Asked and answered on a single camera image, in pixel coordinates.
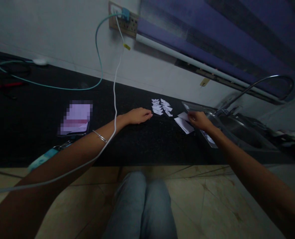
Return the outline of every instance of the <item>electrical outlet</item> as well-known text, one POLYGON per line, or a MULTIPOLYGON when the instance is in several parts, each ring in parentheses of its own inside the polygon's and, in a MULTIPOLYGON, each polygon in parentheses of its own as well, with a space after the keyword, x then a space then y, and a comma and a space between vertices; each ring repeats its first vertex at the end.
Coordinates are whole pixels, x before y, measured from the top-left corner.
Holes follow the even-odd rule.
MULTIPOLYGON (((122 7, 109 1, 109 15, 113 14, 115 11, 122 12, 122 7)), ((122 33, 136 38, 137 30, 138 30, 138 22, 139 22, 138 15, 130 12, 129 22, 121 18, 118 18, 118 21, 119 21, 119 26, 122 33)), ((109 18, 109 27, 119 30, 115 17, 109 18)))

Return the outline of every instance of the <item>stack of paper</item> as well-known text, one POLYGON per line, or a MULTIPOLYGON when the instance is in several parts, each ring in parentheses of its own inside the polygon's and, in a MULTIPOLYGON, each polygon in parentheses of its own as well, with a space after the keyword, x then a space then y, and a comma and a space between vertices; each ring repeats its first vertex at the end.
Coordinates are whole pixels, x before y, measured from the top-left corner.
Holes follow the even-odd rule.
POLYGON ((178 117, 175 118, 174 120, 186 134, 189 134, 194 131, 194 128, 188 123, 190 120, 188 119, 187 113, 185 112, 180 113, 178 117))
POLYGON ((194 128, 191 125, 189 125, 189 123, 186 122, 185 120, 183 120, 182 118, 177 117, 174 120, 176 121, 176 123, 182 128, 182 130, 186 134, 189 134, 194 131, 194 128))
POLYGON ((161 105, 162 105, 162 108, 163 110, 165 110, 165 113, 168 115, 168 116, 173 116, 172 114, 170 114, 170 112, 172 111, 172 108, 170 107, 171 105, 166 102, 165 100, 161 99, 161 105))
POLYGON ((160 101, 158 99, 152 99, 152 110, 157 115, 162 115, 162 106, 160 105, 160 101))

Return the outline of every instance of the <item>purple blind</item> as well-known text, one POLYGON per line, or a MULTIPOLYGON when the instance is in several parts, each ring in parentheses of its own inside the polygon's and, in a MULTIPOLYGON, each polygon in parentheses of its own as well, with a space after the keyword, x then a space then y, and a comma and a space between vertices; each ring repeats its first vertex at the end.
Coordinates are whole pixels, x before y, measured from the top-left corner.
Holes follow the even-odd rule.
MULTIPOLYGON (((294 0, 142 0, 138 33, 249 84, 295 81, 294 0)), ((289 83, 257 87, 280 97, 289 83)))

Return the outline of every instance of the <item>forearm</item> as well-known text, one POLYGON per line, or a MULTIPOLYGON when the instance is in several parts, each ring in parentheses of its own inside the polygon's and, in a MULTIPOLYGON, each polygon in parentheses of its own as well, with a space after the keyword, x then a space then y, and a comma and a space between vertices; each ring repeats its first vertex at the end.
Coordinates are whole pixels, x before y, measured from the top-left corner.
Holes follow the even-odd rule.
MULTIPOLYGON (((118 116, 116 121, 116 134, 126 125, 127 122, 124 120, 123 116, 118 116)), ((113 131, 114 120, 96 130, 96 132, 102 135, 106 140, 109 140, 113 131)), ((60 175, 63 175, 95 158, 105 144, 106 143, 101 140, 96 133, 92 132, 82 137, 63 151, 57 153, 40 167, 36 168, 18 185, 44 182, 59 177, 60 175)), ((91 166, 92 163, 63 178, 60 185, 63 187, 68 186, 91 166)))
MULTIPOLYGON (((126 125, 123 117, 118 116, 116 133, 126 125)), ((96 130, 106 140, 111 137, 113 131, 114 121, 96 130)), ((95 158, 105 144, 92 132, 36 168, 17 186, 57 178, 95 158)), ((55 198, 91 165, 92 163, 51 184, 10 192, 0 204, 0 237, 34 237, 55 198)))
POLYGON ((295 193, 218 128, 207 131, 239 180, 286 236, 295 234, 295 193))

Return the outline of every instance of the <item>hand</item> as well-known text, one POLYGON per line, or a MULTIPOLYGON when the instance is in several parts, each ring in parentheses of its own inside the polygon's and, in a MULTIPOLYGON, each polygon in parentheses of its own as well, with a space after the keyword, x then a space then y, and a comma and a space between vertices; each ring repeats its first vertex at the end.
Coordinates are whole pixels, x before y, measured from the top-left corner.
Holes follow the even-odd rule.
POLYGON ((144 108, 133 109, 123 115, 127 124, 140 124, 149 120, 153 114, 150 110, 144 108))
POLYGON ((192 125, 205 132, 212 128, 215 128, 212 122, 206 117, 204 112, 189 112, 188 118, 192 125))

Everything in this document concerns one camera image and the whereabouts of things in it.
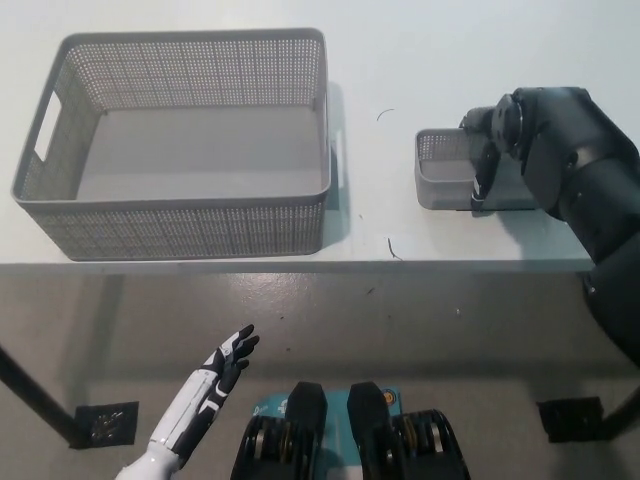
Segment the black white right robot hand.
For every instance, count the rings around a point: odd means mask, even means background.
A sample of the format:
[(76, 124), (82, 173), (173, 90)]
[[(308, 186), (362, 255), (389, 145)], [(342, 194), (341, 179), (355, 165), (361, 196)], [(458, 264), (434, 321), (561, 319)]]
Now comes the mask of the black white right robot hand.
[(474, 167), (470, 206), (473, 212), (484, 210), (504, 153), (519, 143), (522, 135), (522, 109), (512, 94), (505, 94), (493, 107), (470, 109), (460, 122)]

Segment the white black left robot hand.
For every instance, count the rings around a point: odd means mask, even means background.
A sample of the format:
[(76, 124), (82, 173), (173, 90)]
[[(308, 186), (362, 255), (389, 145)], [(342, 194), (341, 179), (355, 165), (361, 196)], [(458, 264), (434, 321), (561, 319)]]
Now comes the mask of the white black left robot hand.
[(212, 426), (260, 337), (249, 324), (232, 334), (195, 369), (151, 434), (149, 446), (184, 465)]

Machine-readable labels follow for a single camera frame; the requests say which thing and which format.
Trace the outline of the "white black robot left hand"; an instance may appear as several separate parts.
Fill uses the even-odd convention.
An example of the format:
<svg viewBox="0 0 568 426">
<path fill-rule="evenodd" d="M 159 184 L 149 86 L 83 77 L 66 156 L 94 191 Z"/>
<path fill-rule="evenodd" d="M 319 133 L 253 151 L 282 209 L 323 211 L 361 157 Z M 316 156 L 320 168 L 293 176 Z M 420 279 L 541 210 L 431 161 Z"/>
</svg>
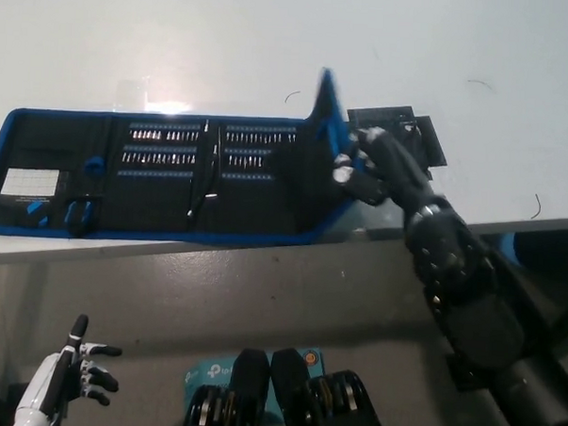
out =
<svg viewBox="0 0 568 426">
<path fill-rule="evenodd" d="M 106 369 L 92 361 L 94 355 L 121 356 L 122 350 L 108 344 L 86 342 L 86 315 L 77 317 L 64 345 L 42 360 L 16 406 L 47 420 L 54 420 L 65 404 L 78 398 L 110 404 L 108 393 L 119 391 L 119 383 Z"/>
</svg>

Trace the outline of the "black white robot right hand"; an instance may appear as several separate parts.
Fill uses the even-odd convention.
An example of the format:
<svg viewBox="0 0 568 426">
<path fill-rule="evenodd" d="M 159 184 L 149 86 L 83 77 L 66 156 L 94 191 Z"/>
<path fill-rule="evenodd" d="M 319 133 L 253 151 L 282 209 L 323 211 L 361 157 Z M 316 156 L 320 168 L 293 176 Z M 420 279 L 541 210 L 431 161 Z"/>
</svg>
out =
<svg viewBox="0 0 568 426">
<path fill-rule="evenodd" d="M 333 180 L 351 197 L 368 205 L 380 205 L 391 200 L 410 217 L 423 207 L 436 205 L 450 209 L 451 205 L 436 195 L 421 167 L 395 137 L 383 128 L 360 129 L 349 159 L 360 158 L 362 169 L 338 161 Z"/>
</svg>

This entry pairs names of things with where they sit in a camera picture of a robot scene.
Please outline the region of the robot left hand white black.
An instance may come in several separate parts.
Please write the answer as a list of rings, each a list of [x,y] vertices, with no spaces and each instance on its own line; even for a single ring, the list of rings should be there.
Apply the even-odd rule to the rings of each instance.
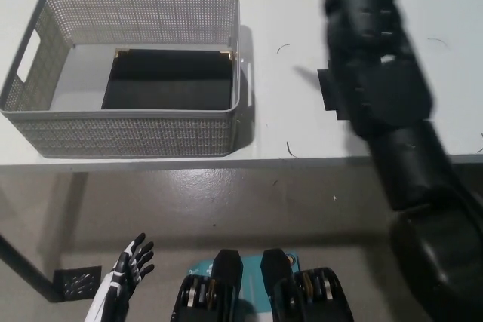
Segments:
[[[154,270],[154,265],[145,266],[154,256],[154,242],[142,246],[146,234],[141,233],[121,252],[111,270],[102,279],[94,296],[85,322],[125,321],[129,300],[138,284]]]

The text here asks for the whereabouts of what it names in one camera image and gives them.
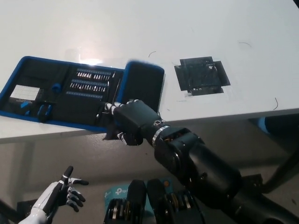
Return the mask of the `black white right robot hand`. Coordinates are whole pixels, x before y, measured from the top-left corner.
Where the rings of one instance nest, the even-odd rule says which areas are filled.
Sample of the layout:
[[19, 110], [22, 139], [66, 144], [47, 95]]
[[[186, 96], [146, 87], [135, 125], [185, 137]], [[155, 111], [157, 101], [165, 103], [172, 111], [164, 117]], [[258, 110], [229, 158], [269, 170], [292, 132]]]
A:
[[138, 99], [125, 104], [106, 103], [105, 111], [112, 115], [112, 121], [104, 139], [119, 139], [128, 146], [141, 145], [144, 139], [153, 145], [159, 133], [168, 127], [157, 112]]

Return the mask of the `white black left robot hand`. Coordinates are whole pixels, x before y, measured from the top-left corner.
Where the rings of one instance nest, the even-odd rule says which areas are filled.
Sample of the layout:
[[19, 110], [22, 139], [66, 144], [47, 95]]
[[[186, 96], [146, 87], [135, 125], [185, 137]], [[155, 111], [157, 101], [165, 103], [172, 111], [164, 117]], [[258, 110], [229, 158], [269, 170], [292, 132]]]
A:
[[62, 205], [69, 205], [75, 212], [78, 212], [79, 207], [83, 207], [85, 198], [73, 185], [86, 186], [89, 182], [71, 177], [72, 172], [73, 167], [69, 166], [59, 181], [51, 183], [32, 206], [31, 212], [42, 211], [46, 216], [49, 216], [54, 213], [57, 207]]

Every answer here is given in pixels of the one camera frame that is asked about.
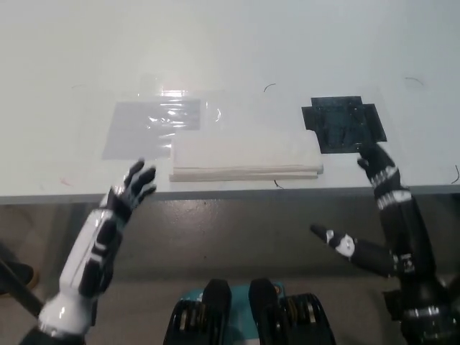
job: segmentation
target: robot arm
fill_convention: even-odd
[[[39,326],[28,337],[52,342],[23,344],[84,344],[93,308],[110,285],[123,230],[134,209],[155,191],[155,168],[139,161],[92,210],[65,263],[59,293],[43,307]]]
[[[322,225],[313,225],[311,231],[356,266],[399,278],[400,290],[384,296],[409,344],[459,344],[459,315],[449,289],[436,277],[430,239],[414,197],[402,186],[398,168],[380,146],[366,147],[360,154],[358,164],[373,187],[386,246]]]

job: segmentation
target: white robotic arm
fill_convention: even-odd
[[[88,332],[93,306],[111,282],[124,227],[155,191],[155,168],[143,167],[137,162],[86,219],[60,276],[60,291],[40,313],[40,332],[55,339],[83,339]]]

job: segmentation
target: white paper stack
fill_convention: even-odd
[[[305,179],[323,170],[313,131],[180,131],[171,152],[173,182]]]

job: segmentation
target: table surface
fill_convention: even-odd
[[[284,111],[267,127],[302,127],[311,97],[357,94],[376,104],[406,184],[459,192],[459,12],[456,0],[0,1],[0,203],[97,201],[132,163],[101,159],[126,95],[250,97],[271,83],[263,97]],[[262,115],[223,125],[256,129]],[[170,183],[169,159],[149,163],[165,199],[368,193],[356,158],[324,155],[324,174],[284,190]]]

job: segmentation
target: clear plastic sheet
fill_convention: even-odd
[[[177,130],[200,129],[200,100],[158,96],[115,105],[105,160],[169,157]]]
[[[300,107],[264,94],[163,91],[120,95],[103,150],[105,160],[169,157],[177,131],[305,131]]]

..............................

#### Required work:
Within the material above, the line with "target: robot arm" opens the range and the line with "target: white paper stack" closes it; reproduce that range word for word.

#### Task output:
target: robot arm
fill_convention: even-odd
[[[39,326],[28,337],[52,342],[23,344],[84,344],[93,308],[110,285],[123,230],[134,209],[155,191],[155,168],[139,161],[92,210],[65,263],[59,293],[43,307]]]
[[[322,225],[313,225],[311,231],[356,266],[399,278],[400,290],[384,296],[409,344],[459,344],[459,315],[449,289],[436,277],[430,239],[414,197],[402,186],[398,168],[380,146],[366,147],[360,154],[358,164],[373,187],[386,246]]]

job: segmentation
target: white robotic arm
fill_convention: even-odd
[[[88,332],[93,306],[111,282],[124,227],[155,191],[155,168],[143,167],[137,162],[86,219],[60,276],[60,291],[40,313],[40,332],[55,339],[83,339]]]

job: segmentation
target: white paper stack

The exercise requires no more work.